Mike Simonsen is the founder and president of real estate analytics firm Altos Research, which has provided national and local real estate data to financial institutions, real estate professionals, and investors across the country for more than 15 years. An expert trendspotter, Mike uses Altos data to identify market shifts months before they hit the headlines.

Available inventory of unsold homes is building each week now. Are these signs the market is slowing due to rising mortgage rates? Just normal spring season? A little of both? That’s what we’re on the watch for.

 

Every week Altos Research tracks every home for sale in the country. We analyze all the pricing, supply and demand, and all the changes in that data and we make it available to you before you see it in the traditional channels. I’m Mike Simonsen, I’m the CEO of Altos Research. Let’s see the details for the week of April 18, 2022.

 

 

Single Family Homes Inventory Climbing

Available inventory of unsold single family homes rose 3.6% this week to 271,000. That’s a nice jump from last week though actually quite common for this time of year. So even though inventory is rising faster than last year at this time, we still have fewer available properties and more competition among buyers. Our inventory forecast anticipates we’ll cross over to have more inventory than last year in early July.

 

If the inventory build up accelerates and we get our year over year gains before then, that’d be one way we measure the market slowing. As of right now, inventory gains are following a very typical April pattern. Assuming they keep following that pattern, and we’ve finally broken out of the unusualness created by the pandemic, then July 1 we’ll start having year over year growth in inventory and will continue that growth through the mid summer.

 

For greater detail on our inventory forecast for the year, check out the hourlong webinar we hosted last week. It’s available on the Altos Research YouTube channel.

 

Record High Home Prices

Home prices ratcheted up to a new record high again this week. The median price of single family homes in the US is now $420,000. That’s a little over 1% gain from last week and staying 10-12% higher than last year. Two years ago this week, we had passed the three weeks of price correction at the start of the pandemic and prices had ticked up for the first time.

 

If you go look at our Altos Research videos from that time, you’ll hear how shocked I was.

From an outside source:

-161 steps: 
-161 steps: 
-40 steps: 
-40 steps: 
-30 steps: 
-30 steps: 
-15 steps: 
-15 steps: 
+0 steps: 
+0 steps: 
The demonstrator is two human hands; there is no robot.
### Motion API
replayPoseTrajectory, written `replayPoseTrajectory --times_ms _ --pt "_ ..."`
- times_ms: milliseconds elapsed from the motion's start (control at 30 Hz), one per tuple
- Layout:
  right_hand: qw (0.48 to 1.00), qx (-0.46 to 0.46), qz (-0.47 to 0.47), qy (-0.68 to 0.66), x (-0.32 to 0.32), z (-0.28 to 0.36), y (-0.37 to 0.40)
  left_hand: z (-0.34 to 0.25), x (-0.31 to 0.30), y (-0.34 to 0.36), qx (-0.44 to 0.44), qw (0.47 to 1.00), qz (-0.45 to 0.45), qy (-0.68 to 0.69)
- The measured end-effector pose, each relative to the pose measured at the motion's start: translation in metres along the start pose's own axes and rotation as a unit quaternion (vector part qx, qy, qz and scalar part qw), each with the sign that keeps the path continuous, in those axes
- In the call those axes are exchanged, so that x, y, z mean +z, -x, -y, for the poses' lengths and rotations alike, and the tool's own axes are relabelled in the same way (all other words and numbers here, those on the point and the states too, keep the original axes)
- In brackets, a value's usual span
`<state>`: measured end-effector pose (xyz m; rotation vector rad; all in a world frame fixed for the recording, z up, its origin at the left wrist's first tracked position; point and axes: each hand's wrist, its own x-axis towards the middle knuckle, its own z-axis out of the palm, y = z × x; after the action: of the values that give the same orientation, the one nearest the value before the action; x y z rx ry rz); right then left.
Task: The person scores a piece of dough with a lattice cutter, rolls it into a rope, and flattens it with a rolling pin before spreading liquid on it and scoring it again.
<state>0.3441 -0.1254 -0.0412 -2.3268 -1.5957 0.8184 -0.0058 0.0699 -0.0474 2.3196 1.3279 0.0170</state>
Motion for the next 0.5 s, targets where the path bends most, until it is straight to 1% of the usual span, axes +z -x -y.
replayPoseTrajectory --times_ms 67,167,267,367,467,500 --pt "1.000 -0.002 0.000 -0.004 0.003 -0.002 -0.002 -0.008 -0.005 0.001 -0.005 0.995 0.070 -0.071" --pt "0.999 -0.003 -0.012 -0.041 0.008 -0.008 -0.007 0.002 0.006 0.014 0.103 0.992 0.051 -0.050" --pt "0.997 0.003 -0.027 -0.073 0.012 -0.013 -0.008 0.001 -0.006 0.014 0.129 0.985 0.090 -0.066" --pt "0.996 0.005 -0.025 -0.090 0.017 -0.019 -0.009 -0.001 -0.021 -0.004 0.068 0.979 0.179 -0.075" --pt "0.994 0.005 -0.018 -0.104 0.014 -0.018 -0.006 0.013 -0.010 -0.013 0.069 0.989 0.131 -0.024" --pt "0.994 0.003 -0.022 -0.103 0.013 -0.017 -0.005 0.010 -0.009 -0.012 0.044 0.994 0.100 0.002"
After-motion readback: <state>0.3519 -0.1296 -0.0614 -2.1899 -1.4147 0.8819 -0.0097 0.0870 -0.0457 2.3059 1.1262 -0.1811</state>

Everyone assumed that the housing market would tank with the recession. In fact in the summer of 2020 the forecasters who were using econometric models that use factors like unemployment and GDP growth to project home price changes, those guys were still forecasting home prices to drop well into the late summer. It was a fascinating lesson.

 

Even as we were literally measuring home prices actually climb with buyer demand every week, we could still hear forecasters predict that home prices must tank because massive numbers of people were losing their jobs. People lose their jobs, they can’t buy homes. It turned out to be in retrospect the people who lost their jobs were lower wage service workers, people who were already locked out of the housing market in the US.

 

So the pandemic recession hit and real estate demand actually increased. In fact demand increased before any stimulus hit the economy. Who knew? I certainly didn’t have that foresight to predict that was going to happen.

 

But the lesson here is this: we finally now can measure real estate market in real time. A lot of real estate data is really old by the time it reaches you, but we can measure it right now. And there are a lot of variables which we don’t know or can’t measure when predicting the future. So, while interest rates are rising and the chances of this booming economy falling into recession for next year are also rising, those factors alone don’t tell us about where home prices are headed. And what we know right now is we still have a massive imbalance of demand over available supply.

 

So when we look at the price curves over time, here’s how it looks. We have 6-8 weeks of rising home prices still before they hit their natural summer plateau. Prices are staying 10-12% above last year at this time. The real oddball year was 2020 where you can see the initial pandemic dip and then recovery and then demand stayed high through the fall and prices didn’t recede at all like they normally do. So expect $435 or $440,000 for the median house price this summer. And when the effects of higher mortgage rates kick in, we’ll see it in these numbers. Later in the year we could see the price gains compressing finally. We’ll report it when we see it.

 

Immediate Home Sales

Speaking of demand imbalance, we had 31,000 immediate sales this week. That’s a nice jump from last week. More homes are coming to market and they’re still closing immediately. The headlines are very sensitive to any signals that demand is slowing. This number sure doesn’t reflect it. The Twitter and YouTube comments with agents sharing anecdotes about their bidding wars corroborate the data. Active inventory is building, but the market is telling us buyers haven’t backed off yet: Almost 100,000 new single family homes hit the market this week, a third of them already in contract.

 

Price Reductions

If there are any signs of demand slowing it’s maybe here. This is the price reductions curve that we’ve been watching carefully. Again, each line here is a year. You can see that our price reductions in the dark red line are definitely running above last year, but they’re very low still. And the curve with price reductions climbing in April is quite normal. Last year was the oddball. 18% of all the homes on the market have taken a price cut recently. That’s below what you’d normally expect to be around 30%. Again, we know that demand is way stronger than supply, therefore few sellers end up taking a price cut.

 

We also know that as the spring transitions into summer, price reductions will climb. As of right now these are normal patterns. Slightly more inventory, with less buyer demand competition. The market is normalizing but not yet normal, let alone any crash happening.

 

OK - that’s all the data we have time for this week. Despite rising rates, buyers are still buying, prices are climbing like we’d expect in the spring. Even if recession is coming, that alone is not enough to foretell any price declines.
 
We have a great new Top of Mind podcast coming out Wednesday, stay tuned for that. Especially for the agents and brokers in the audience, we have a great one for you. Go to AltosResearch.com to get the data and meet with our team. OK that’s all for this week. More next week.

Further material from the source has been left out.